• What is required
Your answer must be the exact lines below, starting with the line with "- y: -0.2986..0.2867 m" and going on through the line with "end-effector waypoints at", both included, with no pictures.

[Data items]
=== Begin Enclosure ===
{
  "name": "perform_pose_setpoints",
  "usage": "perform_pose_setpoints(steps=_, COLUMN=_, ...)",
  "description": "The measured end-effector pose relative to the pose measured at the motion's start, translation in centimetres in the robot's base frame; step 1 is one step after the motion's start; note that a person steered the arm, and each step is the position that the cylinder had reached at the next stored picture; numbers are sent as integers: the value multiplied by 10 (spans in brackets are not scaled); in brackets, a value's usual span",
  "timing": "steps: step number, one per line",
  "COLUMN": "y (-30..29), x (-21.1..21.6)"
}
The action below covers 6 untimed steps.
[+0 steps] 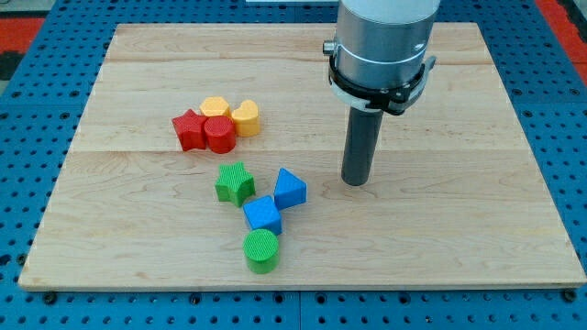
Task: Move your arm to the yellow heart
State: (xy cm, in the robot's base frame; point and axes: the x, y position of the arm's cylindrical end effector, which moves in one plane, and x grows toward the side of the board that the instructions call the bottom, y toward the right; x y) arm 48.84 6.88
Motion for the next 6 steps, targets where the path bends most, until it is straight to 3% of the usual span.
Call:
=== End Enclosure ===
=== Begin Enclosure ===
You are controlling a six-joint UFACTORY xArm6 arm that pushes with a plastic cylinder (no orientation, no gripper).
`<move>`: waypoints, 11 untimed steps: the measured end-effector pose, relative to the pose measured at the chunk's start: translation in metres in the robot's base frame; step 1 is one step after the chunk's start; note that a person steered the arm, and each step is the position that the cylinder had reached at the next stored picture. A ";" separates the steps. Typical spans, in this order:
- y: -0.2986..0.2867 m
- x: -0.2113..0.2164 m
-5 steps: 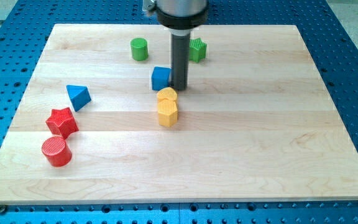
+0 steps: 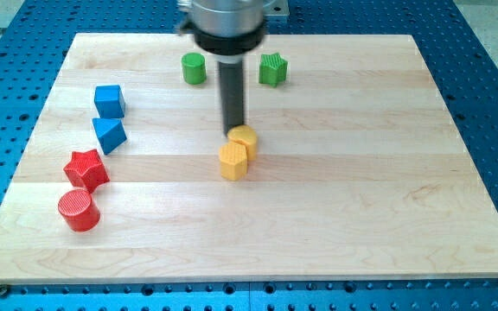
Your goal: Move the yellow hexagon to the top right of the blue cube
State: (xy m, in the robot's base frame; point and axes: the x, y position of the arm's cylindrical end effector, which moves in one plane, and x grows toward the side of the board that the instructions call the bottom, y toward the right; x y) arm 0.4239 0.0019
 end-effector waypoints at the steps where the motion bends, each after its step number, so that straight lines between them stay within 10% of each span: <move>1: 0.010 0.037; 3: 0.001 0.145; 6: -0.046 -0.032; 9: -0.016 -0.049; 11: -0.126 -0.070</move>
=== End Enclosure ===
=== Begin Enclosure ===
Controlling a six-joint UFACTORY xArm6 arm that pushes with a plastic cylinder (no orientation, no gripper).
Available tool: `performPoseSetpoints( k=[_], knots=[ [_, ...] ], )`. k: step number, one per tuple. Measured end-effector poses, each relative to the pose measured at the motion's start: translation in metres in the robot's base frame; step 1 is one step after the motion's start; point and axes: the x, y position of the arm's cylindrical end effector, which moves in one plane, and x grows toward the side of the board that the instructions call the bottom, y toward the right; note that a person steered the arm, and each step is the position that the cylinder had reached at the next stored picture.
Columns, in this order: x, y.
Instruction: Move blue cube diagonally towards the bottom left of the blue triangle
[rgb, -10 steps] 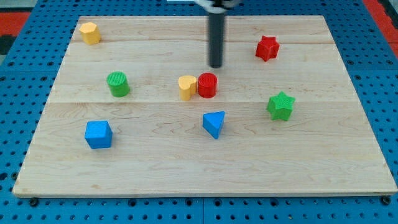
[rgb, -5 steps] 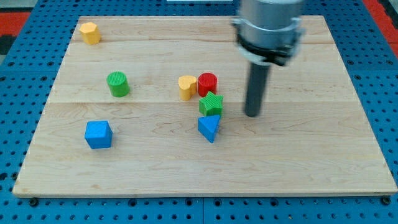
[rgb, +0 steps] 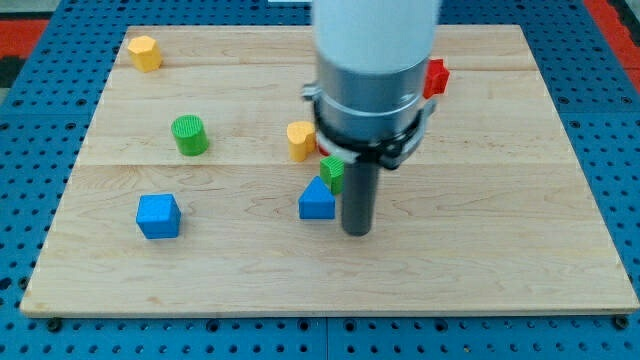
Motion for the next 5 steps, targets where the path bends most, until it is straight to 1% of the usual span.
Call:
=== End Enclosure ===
• Response below
- y: -0.2986..0.2867 m
- x: -0.2113..0.2164 m
-5 steps: 
+0 steps: 
Your goal: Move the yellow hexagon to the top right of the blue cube
State: (xy m, in the robot's base frame; point and axes: the x, y position of the arm's cylindrical end effector, which moves in one plane, and x grows toward the side of the board that the instructions call the bottom, y toward the right; x y) arm 0.4239 0.0019
 end-effector waypoints at the steps where the motion bends, each after its step number, so that straight lines between them stay within 10% of each span: <move>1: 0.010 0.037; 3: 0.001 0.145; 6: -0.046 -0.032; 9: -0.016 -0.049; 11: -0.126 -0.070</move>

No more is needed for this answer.